EXERCISE AIM:
Copy each line of the data beneath in which the word "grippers" appears.

(Stored records)
━━━━━━
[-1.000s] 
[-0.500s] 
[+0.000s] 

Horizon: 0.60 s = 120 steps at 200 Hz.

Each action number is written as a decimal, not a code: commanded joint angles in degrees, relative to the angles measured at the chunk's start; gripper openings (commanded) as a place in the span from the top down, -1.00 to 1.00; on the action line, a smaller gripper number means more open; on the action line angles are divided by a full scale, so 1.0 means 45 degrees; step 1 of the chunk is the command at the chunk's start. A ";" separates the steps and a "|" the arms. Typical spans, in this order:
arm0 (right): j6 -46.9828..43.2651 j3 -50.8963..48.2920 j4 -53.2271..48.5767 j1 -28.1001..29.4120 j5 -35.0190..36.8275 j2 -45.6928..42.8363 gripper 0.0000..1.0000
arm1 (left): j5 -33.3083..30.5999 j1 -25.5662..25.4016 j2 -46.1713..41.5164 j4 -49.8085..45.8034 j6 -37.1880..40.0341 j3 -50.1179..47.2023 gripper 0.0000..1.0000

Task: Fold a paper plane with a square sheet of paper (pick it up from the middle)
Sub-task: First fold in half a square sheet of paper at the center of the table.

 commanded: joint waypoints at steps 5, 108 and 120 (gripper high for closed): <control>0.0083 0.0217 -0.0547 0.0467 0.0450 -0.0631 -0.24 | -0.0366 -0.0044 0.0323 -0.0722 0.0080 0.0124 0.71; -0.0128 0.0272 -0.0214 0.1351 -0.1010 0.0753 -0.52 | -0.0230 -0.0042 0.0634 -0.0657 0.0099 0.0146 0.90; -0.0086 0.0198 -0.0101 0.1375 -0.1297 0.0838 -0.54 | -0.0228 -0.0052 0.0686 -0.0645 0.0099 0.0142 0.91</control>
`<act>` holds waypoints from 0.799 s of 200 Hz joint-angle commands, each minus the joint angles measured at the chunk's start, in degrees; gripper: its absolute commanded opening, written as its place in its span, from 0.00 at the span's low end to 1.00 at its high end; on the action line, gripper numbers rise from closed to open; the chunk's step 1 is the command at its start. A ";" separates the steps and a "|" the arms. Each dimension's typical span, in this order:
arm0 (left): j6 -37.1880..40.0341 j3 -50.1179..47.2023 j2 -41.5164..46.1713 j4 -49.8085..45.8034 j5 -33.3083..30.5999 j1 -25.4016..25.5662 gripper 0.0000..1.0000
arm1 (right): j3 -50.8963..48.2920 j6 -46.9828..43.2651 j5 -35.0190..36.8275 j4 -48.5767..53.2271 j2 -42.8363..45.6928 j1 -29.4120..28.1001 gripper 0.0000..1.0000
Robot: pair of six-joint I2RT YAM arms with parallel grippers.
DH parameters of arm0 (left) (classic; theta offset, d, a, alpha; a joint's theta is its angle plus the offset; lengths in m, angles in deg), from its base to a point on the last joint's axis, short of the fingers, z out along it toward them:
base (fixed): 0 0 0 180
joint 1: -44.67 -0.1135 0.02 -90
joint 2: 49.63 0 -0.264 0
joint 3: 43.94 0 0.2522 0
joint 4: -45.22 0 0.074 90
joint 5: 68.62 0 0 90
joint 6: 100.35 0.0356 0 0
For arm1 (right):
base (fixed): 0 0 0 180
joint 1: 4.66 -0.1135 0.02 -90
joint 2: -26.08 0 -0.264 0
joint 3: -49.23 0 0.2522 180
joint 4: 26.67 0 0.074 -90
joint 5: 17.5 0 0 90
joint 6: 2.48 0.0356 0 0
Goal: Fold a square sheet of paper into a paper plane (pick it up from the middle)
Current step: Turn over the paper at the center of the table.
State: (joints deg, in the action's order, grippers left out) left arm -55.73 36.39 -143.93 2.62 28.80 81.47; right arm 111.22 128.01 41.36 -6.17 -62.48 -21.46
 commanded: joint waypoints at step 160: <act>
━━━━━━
COMPLETED TASK:
Robot: pair of six-joint I2RT YAM arms with parallel grippers.
State: (joints deg, in the action's order, grippers left out) left arm -55.73 36.39 -143.93 2.62 28.80 81.47; right arm 111.22 128.01 41.36 -6.17 -62.48 -21.46

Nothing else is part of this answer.